The African Common Position on Climate Change, which was agreed 15-16 September 2011, in Bamako, Mali, highlights key positions that African Ministers will be advancing in Durban at the ‘high-level’ international ministerial segment of the conference later this week.
Africa will be hit first and hardest by global climate change, according to the Intergovernmental Panel on Climate Change. The continent has contributed the least to climate change, and is among the least equipped to adapt its adverse effects.
More than one billion people in Africa, and millions of others living in small islands, least developed and other vulnerable countries will bear the potentially catastrophic effects of land loss, food and water shortage, crop reduction, and flooding.
In response, African Ministers will be advancing the African common position including the following positions in Durban:
A Second Commitment Period of the Kyoto Protocol
“Developed country Parties to the Kyoto Protocol must honour their commitments through ambitious mitigation commitments for a second and subsequent commitment periods.
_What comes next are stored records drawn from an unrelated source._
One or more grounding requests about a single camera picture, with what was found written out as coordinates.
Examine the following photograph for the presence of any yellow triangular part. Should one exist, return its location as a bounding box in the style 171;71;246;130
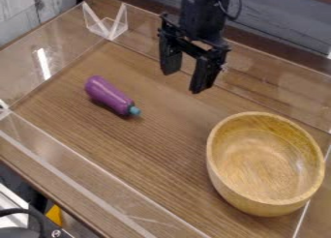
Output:
46;205;63;226

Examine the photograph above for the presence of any purple toy eggplant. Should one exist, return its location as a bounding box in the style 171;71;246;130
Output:
85;75;142;116

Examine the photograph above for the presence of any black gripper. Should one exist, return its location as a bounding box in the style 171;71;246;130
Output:
158;0;230;94

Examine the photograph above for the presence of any brown wooden bowl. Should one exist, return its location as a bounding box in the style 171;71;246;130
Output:
206;111;326;217

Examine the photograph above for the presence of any clear acrylic corner bracket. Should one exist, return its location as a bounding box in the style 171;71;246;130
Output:
82;3;129;41

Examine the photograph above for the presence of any black cable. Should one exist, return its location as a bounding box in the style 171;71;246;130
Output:
0;207;49;238

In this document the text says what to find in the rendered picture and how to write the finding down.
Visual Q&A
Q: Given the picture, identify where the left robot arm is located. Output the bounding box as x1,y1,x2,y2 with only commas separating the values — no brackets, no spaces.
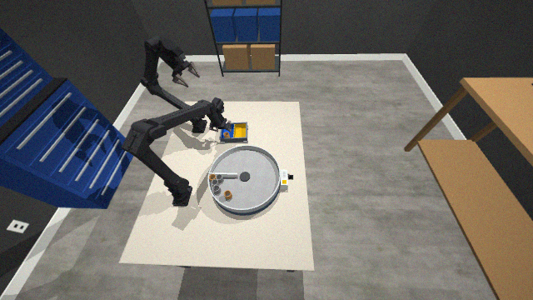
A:
141,36,207,133

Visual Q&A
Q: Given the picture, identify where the yellow bin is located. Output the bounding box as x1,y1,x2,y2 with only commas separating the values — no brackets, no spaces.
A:
234,124,246,138

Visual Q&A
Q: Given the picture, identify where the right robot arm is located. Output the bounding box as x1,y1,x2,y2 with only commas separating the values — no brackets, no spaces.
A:
122,97,224,207

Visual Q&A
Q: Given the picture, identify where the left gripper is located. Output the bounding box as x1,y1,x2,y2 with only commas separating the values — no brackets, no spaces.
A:
172,60,200,88

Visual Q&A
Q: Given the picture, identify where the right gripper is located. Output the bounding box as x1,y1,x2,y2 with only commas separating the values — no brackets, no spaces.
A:
209,116,232,132

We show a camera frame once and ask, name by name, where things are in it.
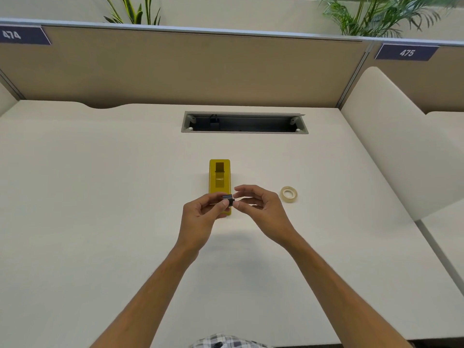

They must reduce their emissions of greenhouse gases by at least 40 per cent during the second commitment period from 2013 to 2017 and by at least 95 per cent by 2050, compared to 1990 levels, as an equitable and appropriate contribution.” Seyni Nafo, spokesperson of the African group of negotiators, said.
“We stress the urgency of agreeing a second commitment period in Durban and of elaborating measures to avoid a gap between commitment periods,” he said.
Advancing the Bali Mandate
“We expect that Durban will conclude the operationalization of effective and accountable institutions under the Conference of the Parties in relation to, adaptation, technology and finance in accordance with the relevant principles and provisions of the Convention, the Bali Action Plan and the Cancun decisions,” said Tosi Mpanu Mpanu, Chair of the African group of climate negotiators.
“We reaffirm that the two tracks of negotiations under the Convention must continue as separate tracks and that a balanced outcome in Durban must include a second commitment period under the Kyoto Protocol, and a legally binding outcome on the various pillars of the Bali Action Plan in accordance with the Bali Roadmap,” he said.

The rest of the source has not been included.